Directions |
Please copy the lines below, exactly as they are, from the one with "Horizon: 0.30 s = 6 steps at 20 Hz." through the one with "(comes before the", and leave out the pictures.

Collection entries:
-=-=-=-=-
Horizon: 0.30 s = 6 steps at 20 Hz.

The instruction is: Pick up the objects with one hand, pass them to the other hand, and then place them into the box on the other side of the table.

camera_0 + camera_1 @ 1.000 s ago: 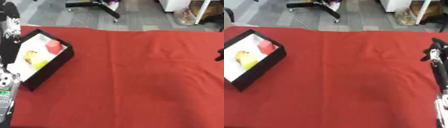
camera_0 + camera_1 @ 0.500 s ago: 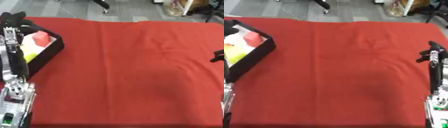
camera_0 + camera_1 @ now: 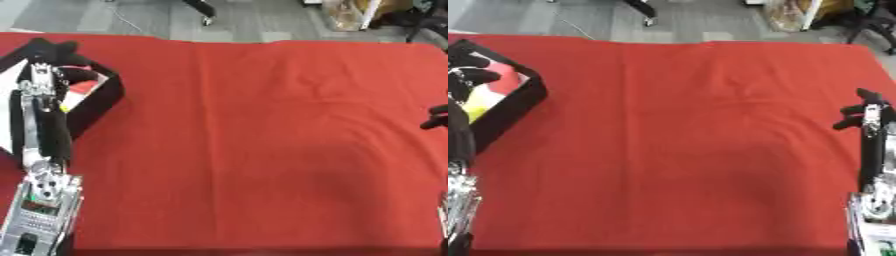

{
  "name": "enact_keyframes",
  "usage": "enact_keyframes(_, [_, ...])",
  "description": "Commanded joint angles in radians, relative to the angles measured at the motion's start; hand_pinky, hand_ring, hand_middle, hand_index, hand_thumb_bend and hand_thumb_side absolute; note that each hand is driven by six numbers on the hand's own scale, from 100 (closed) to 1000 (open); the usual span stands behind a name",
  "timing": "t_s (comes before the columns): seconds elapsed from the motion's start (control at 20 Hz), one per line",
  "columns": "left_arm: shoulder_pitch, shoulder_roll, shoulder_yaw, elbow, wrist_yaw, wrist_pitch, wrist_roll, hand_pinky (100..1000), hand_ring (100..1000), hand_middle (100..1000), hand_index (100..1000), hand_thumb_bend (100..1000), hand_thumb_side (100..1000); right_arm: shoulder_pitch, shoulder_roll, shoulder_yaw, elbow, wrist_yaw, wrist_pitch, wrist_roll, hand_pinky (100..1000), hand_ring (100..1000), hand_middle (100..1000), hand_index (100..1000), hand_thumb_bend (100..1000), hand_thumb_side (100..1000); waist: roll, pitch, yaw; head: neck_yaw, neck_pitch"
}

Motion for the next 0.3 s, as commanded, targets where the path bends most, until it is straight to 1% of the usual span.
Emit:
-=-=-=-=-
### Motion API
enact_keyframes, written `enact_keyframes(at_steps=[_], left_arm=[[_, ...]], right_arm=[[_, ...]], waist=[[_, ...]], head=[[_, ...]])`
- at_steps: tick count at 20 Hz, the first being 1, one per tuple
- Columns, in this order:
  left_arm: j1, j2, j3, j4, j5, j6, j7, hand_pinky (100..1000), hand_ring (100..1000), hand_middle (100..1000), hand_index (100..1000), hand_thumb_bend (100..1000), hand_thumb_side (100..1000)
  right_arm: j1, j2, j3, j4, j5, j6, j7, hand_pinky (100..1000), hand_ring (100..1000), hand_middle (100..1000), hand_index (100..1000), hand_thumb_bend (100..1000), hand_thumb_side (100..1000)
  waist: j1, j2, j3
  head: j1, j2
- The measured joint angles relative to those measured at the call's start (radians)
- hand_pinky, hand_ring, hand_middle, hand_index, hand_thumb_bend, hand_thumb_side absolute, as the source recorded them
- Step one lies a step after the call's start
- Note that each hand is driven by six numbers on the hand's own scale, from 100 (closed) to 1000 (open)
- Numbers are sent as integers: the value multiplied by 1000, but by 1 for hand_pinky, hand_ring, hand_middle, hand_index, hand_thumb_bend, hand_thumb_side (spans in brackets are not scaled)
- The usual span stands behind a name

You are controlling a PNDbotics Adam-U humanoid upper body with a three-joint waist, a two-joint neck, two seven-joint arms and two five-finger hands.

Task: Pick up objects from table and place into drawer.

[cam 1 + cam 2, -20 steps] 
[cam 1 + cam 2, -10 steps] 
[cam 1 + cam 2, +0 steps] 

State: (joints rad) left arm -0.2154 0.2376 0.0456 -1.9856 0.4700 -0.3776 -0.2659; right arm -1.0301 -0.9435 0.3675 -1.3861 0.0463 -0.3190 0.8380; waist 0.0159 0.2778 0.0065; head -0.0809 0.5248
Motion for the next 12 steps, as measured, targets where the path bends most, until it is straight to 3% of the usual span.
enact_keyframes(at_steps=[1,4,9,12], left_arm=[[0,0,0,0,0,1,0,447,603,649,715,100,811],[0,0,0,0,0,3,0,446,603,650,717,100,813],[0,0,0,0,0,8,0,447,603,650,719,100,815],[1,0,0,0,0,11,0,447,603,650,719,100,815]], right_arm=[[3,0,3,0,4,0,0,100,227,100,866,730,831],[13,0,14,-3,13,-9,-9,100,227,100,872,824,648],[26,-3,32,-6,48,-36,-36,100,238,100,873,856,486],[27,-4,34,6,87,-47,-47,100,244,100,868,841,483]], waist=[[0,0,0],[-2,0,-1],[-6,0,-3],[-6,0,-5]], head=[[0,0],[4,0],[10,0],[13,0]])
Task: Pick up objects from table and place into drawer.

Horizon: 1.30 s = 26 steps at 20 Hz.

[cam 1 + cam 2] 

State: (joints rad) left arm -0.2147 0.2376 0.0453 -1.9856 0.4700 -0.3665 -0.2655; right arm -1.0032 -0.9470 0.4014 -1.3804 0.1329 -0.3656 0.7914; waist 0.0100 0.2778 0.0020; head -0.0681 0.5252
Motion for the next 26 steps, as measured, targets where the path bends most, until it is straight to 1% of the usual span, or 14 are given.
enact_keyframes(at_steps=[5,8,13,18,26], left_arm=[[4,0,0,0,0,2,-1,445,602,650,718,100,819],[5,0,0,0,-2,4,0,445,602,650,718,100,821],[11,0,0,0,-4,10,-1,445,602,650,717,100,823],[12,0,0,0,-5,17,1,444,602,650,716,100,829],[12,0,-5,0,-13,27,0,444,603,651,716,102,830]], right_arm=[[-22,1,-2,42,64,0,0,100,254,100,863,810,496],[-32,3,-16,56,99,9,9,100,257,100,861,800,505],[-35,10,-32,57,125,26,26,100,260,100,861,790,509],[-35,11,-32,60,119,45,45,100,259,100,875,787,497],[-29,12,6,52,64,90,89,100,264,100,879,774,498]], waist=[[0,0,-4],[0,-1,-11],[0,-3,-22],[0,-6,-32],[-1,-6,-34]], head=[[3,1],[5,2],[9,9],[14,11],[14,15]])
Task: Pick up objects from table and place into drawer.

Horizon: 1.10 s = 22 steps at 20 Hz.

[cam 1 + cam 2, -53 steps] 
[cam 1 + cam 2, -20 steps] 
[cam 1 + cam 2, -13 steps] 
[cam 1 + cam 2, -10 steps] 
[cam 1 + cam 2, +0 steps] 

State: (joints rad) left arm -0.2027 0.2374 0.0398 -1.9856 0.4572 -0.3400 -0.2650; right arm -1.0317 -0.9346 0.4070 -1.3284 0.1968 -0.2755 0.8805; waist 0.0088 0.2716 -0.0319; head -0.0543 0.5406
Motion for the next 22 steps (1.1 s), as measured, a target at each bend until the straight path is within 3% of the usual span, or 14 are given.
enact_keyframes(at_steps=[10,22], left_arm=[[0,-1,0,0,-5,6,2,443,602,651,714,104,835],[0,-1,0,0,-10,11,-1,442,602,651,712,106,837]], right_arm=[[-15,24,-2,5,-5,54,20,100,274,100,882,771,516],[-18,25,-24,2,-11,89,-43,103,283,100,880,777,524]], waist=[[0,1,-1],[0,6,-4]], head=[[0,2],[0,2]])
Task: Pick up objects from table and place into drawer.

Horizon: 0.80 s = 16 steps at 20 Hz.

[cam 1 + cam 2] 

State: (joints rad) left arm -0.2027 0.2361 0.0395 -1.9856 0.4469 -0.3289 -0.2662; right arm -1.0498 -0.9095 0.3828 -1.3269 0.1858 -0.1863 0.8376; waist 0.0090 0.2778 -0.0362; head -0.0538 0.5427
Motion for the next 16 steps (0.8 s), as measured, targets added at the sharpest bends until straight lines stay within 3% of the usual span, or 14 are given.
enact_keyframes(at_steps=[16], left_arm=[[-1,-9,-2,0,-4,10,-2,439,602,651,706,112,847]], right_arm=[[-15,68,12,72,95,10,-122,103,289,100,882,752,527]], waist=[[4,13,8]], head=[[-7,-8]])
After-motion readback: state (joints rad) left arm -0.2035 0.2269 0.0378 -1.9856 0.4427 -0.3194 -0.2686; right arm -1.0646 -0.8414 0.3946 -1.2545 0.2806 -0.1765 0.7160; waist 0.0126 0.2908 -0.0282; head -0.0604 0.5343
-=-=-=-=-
Exercise output |
Horizon: 0.30 s = 6 steps at 20 Hz.

The instruction is: Pick up the objects with one hand, pass them to the other hand, and then place them into the box on the other side of the table.

camera_0 + camera_1 @ 1.000 s ago: 
camera_0 + camera_1 @ 0.500 s ago: 
camera_0 + camera_1 @ now: 

{
  "name": "enact_keyframes",
  "usage": "enact_keyframes(_, [_, ...])",
  "description": "Commanded joint angles in radians, relative to the angles measured at the motion's start; hand_pinky, hand_ring, hand_middle, hand_index, hand_thumb_bend and hand_thumb_side absolute; note that each hand is driven by six numbers on the hand's own scale, from 100 (closed) to 1000 (open); the usual span stands behind a name",
  "timing": "t_s (comes before the columns): seconds elapsed from the motion's start (control at 20 Hz), one per line",

This exercise is now complete.